**The task:** Give the data again exactly, without its images.

**Stored data:**
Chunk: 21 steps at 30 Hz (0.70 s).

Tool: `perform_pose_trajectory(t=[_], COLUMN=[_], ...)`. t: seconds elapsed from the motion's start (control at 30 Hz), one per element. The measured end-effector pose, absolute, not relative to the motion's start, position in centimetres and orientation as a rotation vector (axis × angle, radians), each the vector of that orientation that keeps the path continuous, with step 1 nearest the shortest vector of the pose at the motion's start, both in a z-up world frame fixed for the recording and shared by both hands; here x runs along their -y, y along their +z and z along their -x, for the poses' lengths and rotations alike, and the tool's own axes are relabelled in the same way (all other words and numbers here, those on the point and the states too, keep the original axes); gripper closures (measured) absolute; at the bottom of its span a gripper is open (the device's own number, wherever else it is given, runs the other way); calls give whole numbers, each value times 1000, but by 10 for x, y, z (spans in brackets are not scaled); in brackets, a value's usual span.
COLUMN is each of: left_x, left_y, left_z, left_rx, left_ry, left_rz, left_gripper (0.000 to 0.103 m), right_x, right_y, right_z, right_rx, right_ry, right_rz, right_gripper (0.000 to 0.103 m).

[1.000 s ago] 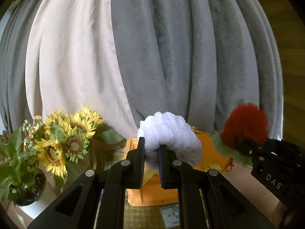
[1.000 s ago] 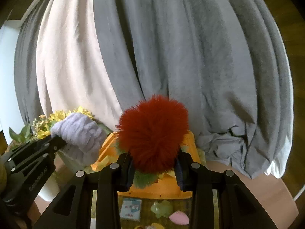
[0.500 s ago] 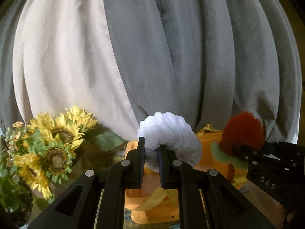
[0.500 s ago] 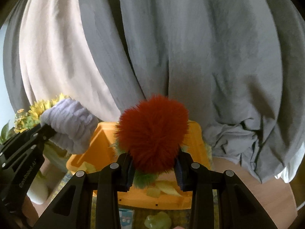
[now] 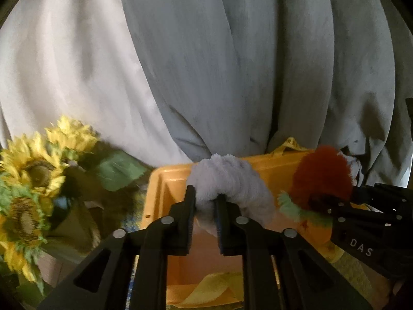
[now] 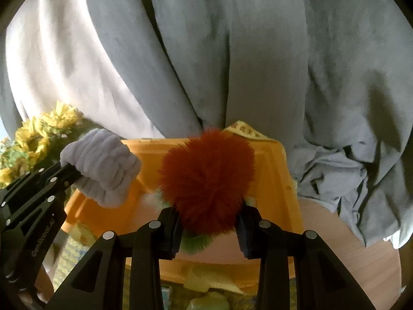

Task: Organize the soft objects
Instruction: 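Open both tools to drop the sock and pompom into the crate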

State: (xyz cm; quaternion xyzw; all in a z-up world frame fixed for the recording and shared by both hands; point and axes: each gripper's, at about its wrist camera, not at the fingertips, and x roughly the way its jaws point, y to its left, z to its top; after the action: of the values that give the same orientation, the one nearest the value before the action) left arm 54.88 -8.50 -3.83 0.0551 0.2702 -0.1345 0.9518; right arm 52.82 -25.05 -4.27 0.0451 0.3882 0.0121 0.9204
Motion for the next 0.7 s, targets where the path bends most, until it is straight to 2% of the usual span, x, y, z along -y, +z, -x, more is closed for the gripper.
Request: perform_pose_trajectory(t=[0.07, 0.1, 0.2, 0.33, 0.4, 0.7], left_x=[86, 86, 85, 82, 83, 88], left_y=[-43, -45, -48, -47, -47, -48], left_z=[-555, -555, -556, -555, -556, -561], left_rx=[-580, -588, -609, -650, -681, -791], left_ry=[-277, -273, -269, -256, -249, -187], left_rz=[-109, -109, -110, -107, -116, -226], left_gripper=[66, 60, 52, 35, 18, 11], right_x=[251, 252, 254, 255, 256, 255], right_y=[-47, -49, -51, -50, -48, -31], right_z=[-534, -537, -539, -538, -537, -525], right_rx=[-819, -831, -837, -826, -821, -776], right_ry=[24, 23, 14, -4, -12, -68], right_rz=[-95, -99, -100, -83, -78, -25], right_gripper=[64, 59, 40, 38, 35, 34])
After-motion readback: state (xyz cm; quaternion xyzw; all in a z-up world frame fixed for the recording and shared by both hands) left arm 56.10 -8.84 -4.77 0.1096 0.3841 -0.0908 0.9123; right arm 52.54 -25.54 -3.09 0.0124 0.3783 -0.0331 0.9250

**Task result:**
Chunk: 21 steps at 30 Hz (0.70 s).

Tool: `perform_pose_trajectory(t=[_], COLUMN=[_], ...)`. t: seconds elapsed from the motion's start (control at 30 Hz), one per element. The measured end-effector pose, absolute, not relative to the motion's start, position in centimetres and orientation as a rotation vector (axis × angle, radians), each the vector of that orientation that keeps the path continuous, with step 1 nearest the shortest vector of the pose at the motion's start, both in a z-up world frame fixed for the recording and shared by both hands; here x runs along their -y, y along their +z and z along their -x, for the poses' lengths and rotations alike, and the tool's own axes are relabelled in the same way (all other words and numbers here, those on the point and the states too, keep the original axes); gripper closures (measured) absolute; at the bottom of its span a gripper is open (the device's own number, wherever else it is given, runs the other way); calls give whole numbers, each value times 1000, but by 10 for x, y, z (spans in brackets are not scaled); in brackets, a value's usual span.
COLUMN is each of: left_x, left_y, left_z, left_rx, left_ry, left_rz, left_gripper (0.000 to 0.103 m), right_x, right_y, right_z, right_rx, right_ry, right_rz, right_gripper (0.000 to 0.103 m).

[1.000 s ago] 
[1.000 s ago] 
[0.500 s ago] 
[0.500 s ago] 
[now] 
[now] 

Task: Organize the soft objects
Instruction: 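Open both tools to drop the sock and pompom into the crate
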
State: (xyz cm; quaternion xyzw; all in a z-up world frame fixed for the recording and shared by both hands; point and axes: each gripper's, at about its wrist camera, not at the fingertips, and x roughly the way its jaws point, y to its left, z to its top; after the action: of the values that give the same orientation, the one nearest the value before the action) left arm 54.88 -8.50 -3.83 0.0551 0.2702 -0.1345 0.9518; right arm 52.82 -25.05 -4.27 0.0451 0.3882 0.0121 0.9204
Motion for the next 0.7 s, targets where the path bends most, until it is straight to 2% of the usual span, x, y, z along -y, +z, -x, more is closed for the gripper.
Request: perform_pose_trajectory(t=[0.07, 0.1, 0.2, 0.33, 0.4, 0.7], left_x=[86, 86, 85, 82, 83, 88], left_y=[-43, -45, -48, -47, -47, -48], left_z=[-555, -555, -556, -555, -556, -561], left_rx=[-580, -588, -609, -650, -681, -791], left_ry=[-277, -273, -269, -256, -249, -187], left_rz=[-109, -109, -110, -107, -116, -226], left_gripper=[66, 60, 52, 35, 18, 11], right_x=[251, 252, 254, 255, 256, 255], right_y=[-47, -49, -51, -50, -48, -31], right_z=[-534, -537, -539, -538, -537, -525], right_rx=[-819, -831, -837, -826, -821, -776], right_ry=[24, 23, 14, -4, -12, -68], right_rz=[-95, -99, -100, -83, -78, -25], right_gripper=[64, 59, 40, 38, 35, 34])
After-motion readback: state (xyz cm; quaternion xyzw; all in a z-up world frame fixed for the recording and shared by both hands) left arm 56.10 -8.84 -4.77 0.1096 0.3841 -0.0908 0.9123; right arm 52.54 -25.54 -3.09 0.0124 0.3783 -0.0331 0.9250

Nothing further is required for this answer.